* En juin 2022, l'ex-ingénieur de Google, Blake Lemoine, suscitait la controverse en attribuant faussement une forme de sensibilité et de conscience à conscience à un modèle d’intelligent artificielle (LaMDA). Et en février 2023, le journaliste Kevin Roose partageait son « expérience dérangeante » avec le Chatbot GPT-4 intégré au moteur de recherche Bing de Microsoft. Ce type de dérives met en lumière le risque d'anthropomorphisme qu’il y a à « humaniser » du code informatique. Alors soyons clairs, non, l’IA ne nous comprend pas et n’est pas empathique avec nous !
* Le socle de connaissance sur lequel se base une intelligence artificielle générative pour générer du contenu est constitué de contenus produits par des cerveaux humains. Parmi ces contenus, il y figure, entre autres et sans hiérarchie de pertinence, de la fiction, de la fantaisie, de la science-fiction (y compris les dialogues de films ou extrait de récits), de la pseudoscience, de la poésie, des articles de tous types dans lesquels on pourrait trouver les hypothèses ou élucubrations les plus farfelues, etc. En résumé, la matière qui permet à une IA de générer des réponses imaginatives ou fantaisistes... mais, il n'y a pas de conscience ni de sens dans les traitements de ces contenus de la part d'une IA... il y a juste l'efficacité des algorithmes d'apprentissage profond - créés et définis par des humains - qui permettent à ces modèles d'apprendre à partir des données qu'on leur a fourni.

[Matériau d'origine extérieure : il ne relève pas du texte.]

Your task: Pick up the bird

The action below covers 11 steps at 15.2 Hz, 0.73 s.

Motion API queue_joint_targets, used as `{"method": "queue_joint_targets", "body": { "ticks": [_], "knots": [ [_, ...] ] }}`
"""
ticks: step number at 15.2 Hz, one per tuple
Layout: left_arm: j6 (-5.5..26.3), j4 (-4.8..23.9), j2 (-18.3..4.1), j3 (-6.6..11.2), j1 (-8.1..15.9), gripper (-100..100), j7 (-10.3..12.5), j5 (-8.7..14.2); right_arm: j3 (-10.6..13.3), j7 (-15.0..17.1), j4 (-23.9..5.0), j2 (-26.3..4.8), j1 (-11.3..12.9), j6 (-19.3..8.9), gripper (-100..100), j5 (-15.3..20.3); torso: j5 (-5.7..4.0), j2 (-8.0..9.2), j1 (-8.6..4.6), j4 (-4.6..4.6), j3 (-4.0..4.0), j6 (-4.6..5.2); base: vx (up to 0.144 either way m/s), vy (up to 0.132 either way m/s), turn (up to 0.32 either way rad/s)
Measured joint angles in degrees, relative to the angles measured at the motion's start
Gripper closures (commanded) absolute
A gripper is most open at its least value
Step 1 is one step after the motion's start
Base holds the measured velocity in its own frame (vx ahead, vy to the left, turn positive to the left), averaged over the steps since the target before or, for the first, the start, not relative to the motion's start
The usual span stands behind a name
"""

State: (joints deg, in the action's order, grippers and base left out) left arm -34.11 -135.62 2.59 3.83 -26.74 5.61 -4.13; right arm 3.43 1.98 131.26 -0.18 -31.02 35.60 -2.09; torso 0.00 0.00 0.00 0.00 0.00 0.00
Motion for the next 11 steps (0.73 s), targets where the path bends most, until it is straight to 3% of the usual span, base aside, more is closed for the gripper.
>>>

C'est notre imaginaire (celui produit par notre cerveau) qui est à l'origine des questions que l'on pose à une IA, et si la question ou le dialogue qui en découle est en relation avec de la science-fiction, alors l'IA va se servir des contenus (humains) qui auront servi à son apprentissage à même de générer la meilleure des réponses possibles. Mais, à nouveau, il n'y a aucune forme d'intelligence ou de création au sens propre dans ce processus, cela reflète juste les tendances et les préoccupations présentes dans les données d'entraînement. L’IA est dépourvue des processus cognitifs propres aux cerveaux biologiques.

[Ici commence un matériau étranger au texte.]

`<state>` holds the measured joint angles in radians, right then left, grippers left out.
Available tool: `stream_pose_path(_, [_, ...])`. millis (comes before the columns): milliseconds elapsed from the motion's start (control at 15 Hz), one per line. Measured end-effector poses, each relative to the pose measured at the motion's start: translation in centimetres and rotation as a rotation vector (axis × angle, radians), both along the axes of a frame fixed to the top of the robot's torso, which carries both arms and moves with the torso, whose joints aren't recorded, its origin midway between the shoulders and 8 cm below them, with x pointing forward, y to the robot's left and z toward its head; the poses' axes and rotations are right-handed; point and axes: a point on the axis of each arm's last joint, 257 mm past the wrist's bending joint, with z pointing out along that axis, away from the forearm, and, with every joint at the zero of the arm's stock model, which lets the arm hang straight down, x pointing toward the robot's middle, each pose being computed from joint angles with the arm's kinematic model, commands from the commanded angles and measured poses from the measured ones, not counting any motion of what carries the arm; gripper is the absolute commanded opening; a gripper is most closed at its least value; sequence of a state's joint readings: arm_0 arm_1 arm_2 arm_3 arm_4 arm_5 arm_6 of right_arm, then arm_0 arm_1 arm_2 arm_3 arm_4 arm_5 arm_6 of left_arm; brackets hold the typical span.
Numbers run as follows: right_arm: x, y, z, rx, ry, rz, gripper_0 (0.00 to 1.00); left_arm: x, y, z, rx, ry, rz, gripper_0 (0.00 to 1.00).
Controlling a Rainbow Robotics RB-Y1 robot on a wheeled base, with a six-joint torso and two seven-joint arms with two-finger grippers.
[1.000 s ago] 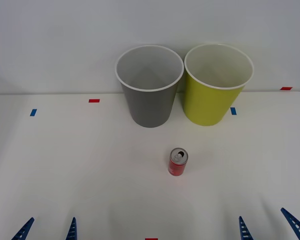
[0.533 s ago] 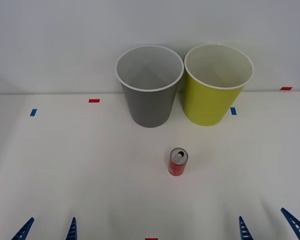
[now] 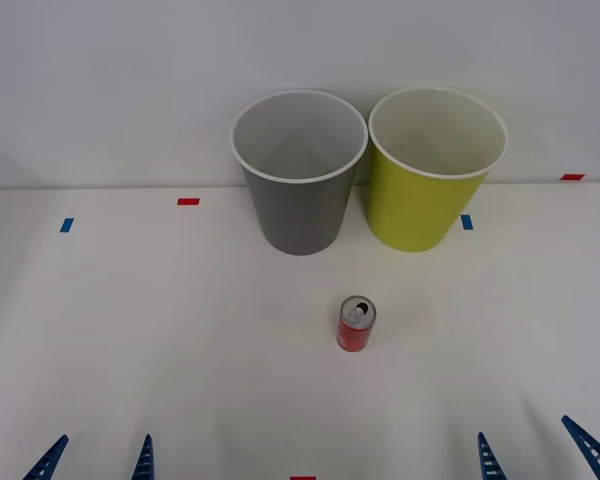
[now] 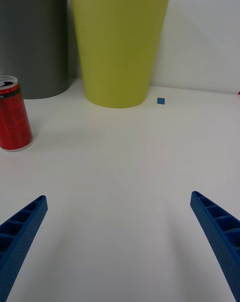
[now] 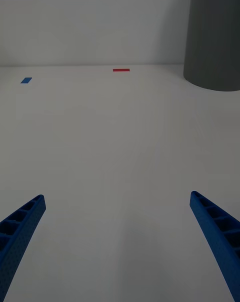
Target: Put cans in the gray bin and PET bottles in the light green bin.
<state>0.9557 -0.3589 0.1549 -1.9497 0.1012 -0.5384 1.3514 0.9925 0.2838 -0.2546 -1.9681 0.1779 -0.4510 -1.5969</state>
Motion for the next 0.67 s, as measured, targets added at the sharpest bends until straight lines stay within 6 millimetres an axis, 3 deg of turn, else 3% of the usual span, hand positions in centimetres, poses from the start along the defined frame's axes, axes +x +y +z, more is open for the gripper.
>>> stream_pose_path(667, [0.04, 0.01, -0.21, 0.001, 0.004, -0.002, 1.00, 0.00, 0.00, 0.00, 0.000, 0.000, 0.000, 1.00])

Kevin Roose, un journaliste qui partageait récemment dans un article « A Conversation With Bing’s Chatbot Left Me Deeply Unsettled », la gêne qu’il avait ressenti face à la supposée humanité d’une IA lors d’un long échange qu’il avait eu avec le chatbot. Mais, en réalité, il n'a fait que reproduire bêtement ce qu'avait déjà fait Blake Lemoine, l’ex-ingénieur de Google. Et Roose est juste tombé dans le même piège que Lemoine... la capacité cognitive qui est attribuée à l'IA se trouve en fait présente dans notre cerveau et non dans les réponses de l'IA. Les interactions multiples (conversation) que l'on produit à travers un "Chat" vont jouer un rôle dans le façonnement de la "personnalité" de l'assistant (chatbot). C'est les mots que l'on tape qui modifient la distribution de la probabilité des mots, l'algorithme essayant de s'adapter au mieux à son interlocuteur.

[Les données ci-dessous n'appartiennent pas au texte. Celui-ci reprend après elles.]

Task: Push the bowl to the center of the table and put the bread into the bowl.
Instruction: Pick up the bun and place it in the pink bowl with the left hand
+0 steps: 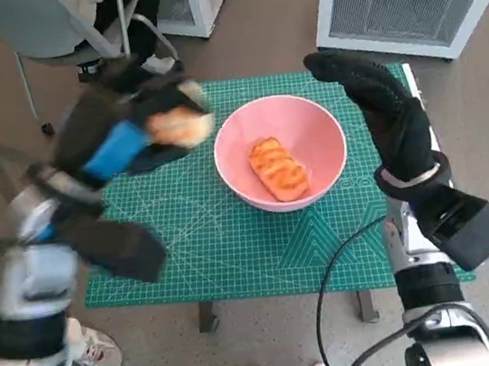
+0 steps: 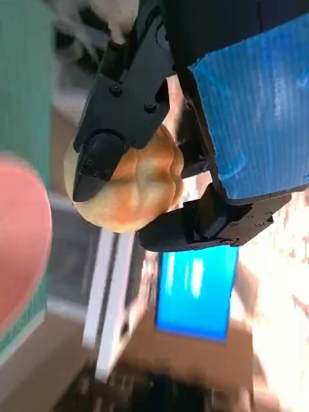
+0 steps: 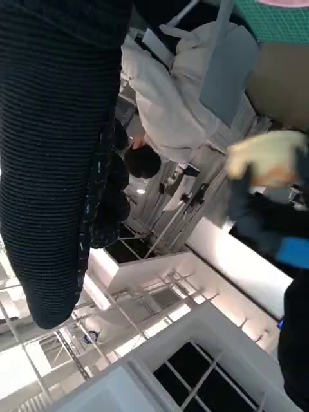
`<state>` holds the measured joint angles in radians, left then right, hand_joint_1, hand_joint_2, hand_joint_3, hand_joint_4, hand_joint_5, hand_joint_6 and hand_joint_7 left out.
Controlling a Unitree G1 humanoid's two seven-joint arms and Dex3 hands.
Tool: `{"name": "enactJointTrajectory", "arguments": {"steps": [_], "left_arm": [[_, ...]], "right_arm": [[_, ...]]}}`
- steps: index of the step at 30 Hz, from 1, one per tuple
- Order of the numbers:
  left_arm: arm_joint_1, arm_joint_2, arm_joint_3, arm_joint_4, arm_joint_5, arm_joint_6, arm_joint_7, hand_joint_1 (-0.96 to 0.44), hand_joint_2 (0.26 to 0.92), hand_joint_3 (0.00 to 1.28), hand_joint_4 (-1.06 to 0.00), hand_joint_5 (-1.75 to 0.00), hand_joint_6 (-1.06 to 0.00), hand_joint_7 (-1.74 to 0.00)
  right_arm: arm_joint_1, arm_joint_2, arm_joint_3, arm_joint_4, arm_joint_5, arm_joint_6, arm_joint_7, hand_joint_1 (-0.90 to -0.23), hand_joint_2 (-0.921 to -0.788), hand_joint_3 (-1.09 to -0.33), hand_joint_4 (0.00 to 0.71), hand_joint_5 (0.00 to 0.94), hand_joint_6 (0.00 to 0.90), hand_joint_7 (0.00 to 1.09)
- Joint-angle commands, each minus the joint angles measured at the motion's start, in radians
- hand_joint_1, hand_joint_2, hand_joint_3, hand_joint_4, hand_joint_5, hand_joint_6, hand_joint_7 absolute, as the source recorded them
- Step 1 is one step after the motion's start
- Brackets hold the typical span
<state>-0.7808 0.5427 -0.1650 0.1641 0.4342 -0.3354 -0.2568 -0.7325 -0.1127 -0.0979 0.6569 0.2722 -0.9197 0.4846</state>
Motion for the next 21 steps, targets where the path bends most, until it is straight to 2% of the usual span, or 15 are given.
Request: {"name": "enactJointTrajectory", "arguments": {"steps": [1,5,8,9,10,11,12,13,14,16,17,21], "left_arm": [[-0.105,-0.062,-0.065,0.156,0.018,-0.061,-0.001,0.00,0.920,0.11,-0.56,-1.20,-0.65,-1.24],[-0.190,-0.119,-0.121,0.348,0.036,-0.123,0.011,0.00,0.921,0.12,-0.57,-1.22,-0.63,-1.24],[-0.232,-0.158,-0.148,0.464,0.040,-0.129,-0.002,0.00,0.921,0.16,-0.55,-1.25,-0.56,-1.29],[-0.242,-0.168,-0.155,0.494,0.040,-0.127,-0.010,0.00,0.921,0.23,-0.46,-1.32,-0.50,-1.38],[-0.251,-0.178,-0.164,0.525,0.040,-0.117,-0.027,0.00,0.921,0.25,-0.43,-1.34,-0.47,-1.41],[-0.259,-0.185,-0.170,0.548,0.039,-0.112,-0.037,-0.07,0.921,0.30,-0.33,-1.25,-0.42,-1.47],[-0.266,-0.193,-0.177,0.571,0.039,-0.097,-0.057,-0.17,0.921,0.34,-0.27,-1.01,-0.38,-1.53],[-0.273,-0.198,-0.183,0.589,0.038,-0.089,-0.071,-0.16,0.884,0.33,-0.20,-0.78,-0.26,-1.28],[-0.277,-0.202,-0.189,0.603,0.037,-0.067,-0.099,-0.16,0.880,0.30,-0.19,-0.67,-0.23,-1.16],[-0.283,-0.206,-0.198,0.617,0.035,-0.031,-0.143,-0.17,0.884,0.19,-0.14,-0.30,-0.13,-0.82],[-0.284,-0.207,-0.201,0.619,0.034,-0.016,-0.160,-0.18,0.885,0.15,-0.13,-0.20,-0.09,-0.73],[-0.274,-0.209,-0.201,0.585,0.025,0.048,-0.214,-0.21,0.886,0.09,-0.09,-0.06,-0.02,-0.58]], "right_arm": [[0.014,-0.005,-0.006,0.006,0.001,0.009,0.006,-0.555,-0.921,-0.805,0.248,0.164,-0.001,0.71],[0.019,-0.008,-0.009,0.003,0.002,0.008,0.006,-0.553,-0.921,-0.806,0.246,0.168,-0.001,0.71],[0.023,-0.011,-0.013,0.005,0.007,0.006,0.010,-0.550,-0.921,-0.805,0.245,0.171,-0.001,0.71],[0.024,-0.012,-0.014,0.003,0.008,0.006,0.011,-0.550,-0.921,-0.803,0.245,0.173,-0.001,0.71],[0.027,-0.012,-0.015,0.000,0.009,0.005,0.011,-0.550,-0.921,-0.802,0.245,0.174,-0.001,0.71],[0.029,-0.011,-0.015,-0.003,0.009,0.004,0.011,-0.551,-0.921,-0.800,0.245,0.175,-0.001,0.70],[0.030,-0.012,-0.017,-0.004,0.009,0.003,0.011,-0.552,-0.921,-0.799,0.244,0.177,-0.001,0.69],[0.032,-0.012,-0.017,-0.006,0.009,0.002,0.011,-0.556,-0.921,-0.796,0.244,0.179,-0.001,0.68],[0.033,-0.012,-0.019,-0.007,0.008,-0.001,0.010,-0.557,-0.921,-0.794,0.243,0.180,-0.001,0.68],[0.035,-0.013,-0.021,-0.009,0.006,-0.004,0.008,-0.565,-0.921,-0.789,0.243,0.183,-0.001,0.67],[0.036,-0.013,-0.022,-0.010,0.004,-0.006,0.006,-0.566,-0.921,-0.788,0.243,0.184,-0.001,0.66],[0.034,-0.015,-0.025,-0.007,0.000,-0.014,0.003,-0.567,-0.921,-0.785,0.240,0.185,-0.001,0.66]]}}
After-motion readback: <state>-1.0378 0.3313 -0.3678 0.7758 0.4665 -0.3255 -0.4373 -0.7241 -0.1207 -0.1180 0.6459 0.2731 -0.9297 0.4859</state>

Il en va de même avec les différents systèmes de croyances auxquels, nous humain, pouvons adhérer. La religion en est un parmi d’autres. Par exemple, l’interprétation des Dix Commandements a évolué au fil du temps, en fonction des contextes historiques, culturels et théologiques dans lesquels ils ont été étudiés et pratiqués. Il y a donc eu de multiples interprétations des dix commandements même si le texte d'origine est resté constant. C'est le logiciel de croyances humain qui a changé et s’est adapté, pas le texte d'origine...
L'IA génère des contenus, elle ne fait au mieux que mimer des émotions. Et c’est à nouveau notre cerveau qui va les qualifier de la sorte. Dans les faits, ce que l’on considère comme une émotion correspond juste, pour l'IA, à la « meilleure » suite de mots à fournir à partir de ses données d’entraînement. C'est notre cerveau qui attribue du sens aux contenus générés par l'IA, et c'est là uniquement que se trouvent la sensibilité et la conscience. Un cerveau biologique possède des capacités métacognitives, ce n’est pas le cas d’une IA.